◆ **Task description**
The required answer is each line in the entries below where "table" occurs.

═════ Raw data ═════

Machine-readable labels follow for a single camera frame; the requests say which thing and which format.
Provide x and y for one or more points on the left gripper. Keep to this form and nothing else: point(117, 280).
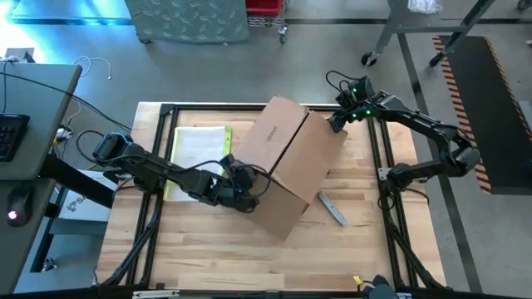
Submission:
point(239, 178)

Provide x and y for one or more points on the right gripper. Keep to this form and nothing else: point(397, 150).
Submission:
point(359, 101)

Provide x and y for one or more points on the brown taped cardboard box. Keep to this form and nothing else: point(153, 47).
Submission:
point(287, 166)

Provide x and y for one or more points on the grey utility knife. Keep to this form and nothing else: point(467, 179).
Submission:
point(331, 208)

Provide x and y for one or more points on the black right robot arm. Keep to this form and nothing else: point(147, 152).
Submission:
point(432, 128)

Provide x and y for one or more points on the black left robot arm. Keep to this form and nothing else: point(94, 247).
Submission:
point(158, 170)

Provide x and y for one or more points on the clear pouch with green edge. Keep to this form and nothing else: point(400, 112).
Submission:
point(195, 145)

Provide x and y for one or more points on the white cloth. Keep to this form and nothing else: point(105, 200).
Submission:
point(424, 5)

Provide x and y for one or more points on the black mat with striped edge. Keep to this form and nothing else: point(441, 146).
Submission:
point(486, 108)

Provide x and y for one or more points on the white box with logo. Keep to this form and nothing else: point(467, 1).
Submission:
point(83, 203)

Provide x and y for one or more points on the grey leaf-patterned partition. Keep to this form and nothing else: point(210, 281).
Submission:
point(187, 18)

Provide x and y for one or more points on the white power strip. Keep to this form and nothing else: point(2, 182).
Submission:
point(63, 133)

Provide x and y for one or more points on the black computer mouse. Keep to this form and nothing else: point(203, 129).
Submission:
point(18, 205)

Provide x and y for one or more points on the grey desk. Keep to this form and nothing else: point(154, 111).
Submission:
point(33, 95)

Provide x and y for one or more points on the black keyboard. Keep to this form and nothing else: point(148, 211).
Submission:
point(10, 137)

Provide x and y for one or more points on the black aluminium table frame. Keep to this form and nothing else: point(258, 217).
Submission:
point(154, 232)

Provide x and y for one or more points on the grey rolling table frame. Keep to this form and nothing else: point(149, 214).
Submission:
point(399, 25)

═════

◆ **Your solution**
Provide x and y for one or more points on the black aluminium table frame. Keep to this form and nothing else: point(258, 217).
Provide x and y for one or more points on the grey rolling table frame. Keep to this form and nothing else: point(149, 214).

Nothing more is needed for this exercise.